By Max Maddison
The NSW government has announced a historic $500 million wages deal for paramedics after weeks of intense negotiations, preventing a New Year’s Day shutdown by the emergency care workers.
Health Minister Ryan Park, Treasurer Daniel Mookhey and Health Services Union secretary Gerard Hayes said on Wednesday afternoon the salary increases would range between 11 and 29 per cent, while the agreement would also create a new pay structure for paramedics.
The four-year agreement would result in an average increase of 25.5 per cent for paramedics, and would be partially funded from the Essential Services Fund (a $3.6 billion fund established in September to support long-term growth in pay) and savings from the health portfolio, the government said.
The deal is a significant jump on the previous 12 to 24 per cent increase offer made by the government last week. It will see the salary of sixth-year paramedics — a cohort with the highest, 29.6 per cent uplift – jump from just under $80,000 to $88,000 on January 1 and increasing to $103,361 by July 2026.
Park said the multifaceted wages offer was necessary to ensure paramedics were “recognised and retained”, and insisted the profession offered a “special and unique” case for the record deal.
“This is a once in a generation change to the way in which our paramedics are remunerated and reflects the expertise and the professionalism of these clinical emergency experts,” he said.
The government had warned that the triple zero system could collapse on New Year’s Day without an end to the standoff. Park conceded there had been some “challenges” and “argy-bargy” as the two parties came to an agreement, but said that was the “nature of negotiations”.
Almost 2000 of 6000 NSW paramedics had threatened to withhold their professional registrations during the stalled pay negotiations, which would have prevented them to legally attend triple zero calls from January 1.
The HSU has repeatedly argued that paramedics’ pay should reflect the increasingly complex clinical and public health tasks they are now asked to perform, including diagnosing patients and administering medicines that prevent heart attack sufferers from deteriorating.
The union said that more than 600 paramedics had taken up positions interstate in the past six months, such were the pay conditions in NSW, and has warned more would follow.
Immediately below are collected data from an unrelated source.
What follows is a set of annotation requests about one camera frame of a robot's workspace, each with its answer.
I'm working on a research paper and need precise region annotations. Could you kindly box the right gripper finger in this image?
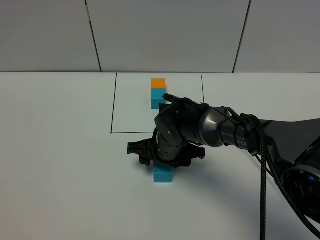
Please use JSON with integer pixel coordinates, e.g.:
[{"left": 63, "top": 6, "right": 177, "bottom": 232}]
[
  {"left": 173, "top": 159, "right": 191, "bottom": 168},
  {"left": 139, "top": 156, "right": 151, "bottom": 166}
]

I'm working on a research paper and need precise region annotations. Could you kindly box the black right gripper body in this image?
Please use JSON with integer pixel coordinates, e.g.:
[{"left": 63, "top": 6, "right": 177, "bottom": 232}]
[{"left": 127, "top": 129, "right": 205, "bottom": 168}]

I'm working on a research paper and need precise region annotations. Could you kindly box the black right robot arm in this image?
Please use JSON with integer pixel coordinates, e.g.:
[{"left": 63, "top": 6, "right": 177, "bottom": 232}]
[{"left": 127, "top": 93, "right": 320, "bottom": 222}]

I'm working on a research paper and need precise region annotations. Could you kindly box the blue template block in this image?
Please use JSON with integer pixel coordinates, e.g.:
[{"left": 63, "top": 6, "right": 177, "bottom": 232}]
[{"left": 150, "top": 88, "right": 166, "bottom": 109}]

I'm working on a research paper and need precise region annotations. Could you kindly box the orange template block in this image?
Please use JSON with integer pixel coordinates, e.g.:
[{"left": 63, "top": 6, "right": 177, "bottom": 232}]
[{"left": 151, "top": 78, "right": 166, "bottom": 89}]

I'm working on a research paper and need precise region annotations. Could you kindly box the braided right camera cable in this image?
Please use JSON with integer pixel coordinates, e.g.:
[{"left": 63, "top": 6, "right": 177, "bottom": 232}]
[{"left": 239, "top": 113, "right": 320, "bottom": 240}]

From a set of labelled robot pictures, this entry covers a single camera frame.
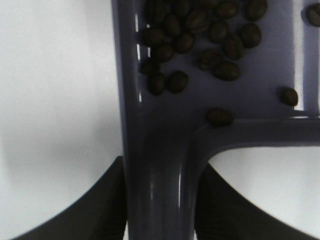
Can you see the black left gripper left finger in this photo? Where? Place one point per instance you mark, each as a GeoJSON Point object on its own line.
{"type": "Point", "coordinates": [100, 214]}

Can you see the pile of coffee beans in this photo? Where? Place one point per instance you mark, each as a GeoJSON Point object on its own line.
{"type": "Point", "coordinates": [197, 37]}

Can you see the purple plastic dustpan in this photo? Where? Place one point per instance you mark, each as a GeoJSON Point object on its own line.
{"type": "Point", "coordinates": [168, 140]}

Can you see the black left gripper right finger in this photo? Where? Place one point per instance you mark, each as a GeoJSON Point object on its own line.
{"type": "Point", "coordinates": [221, 213]}
Hayes paid tribute to his members, as he touched on the life-changing significance of the record pay deal.
“The reality is this will go a long way to keeping people in NSW,” he said.
Treasurer Daniel Mookhey said paramedics had won a “hard fought” victory, which underscored the government’s decision to abolish the Coalition’s wages cap, allowing for the wages deal to be delivered.
“There is no doubt that our paramedics have been able to provide multiple layers of evidence which suggests how much their profession has changed,” he said.
The record wages increase for paramedics comes just three months after the state’s 95,000 teachers secured a deal that ensured many would become the best paid in the country.
The Coalition accused the government of breaking an election promise to fund public sector wage increases entirely through productivity savings rather than cuts to the state’s budget.
The breakthrough comes 24 hours after Park foreshadowed a deal was imminent, saying “good progress” had been made after negotiations went deep into the early hours of Tuesday morning.
Hayes had urged the decision-makers in the NSW government to organise a meeting in which a deal could be thrashed out, warning an offer needed to be resolved by Friday to ensure the requisite administrative work could be processed in time.
An initial wages deal proposed by the government was rejected by the HSU as being insufficient, with paramedics seeking a pay boost to bring NSW in line with the nation-leading wages available in Queensland.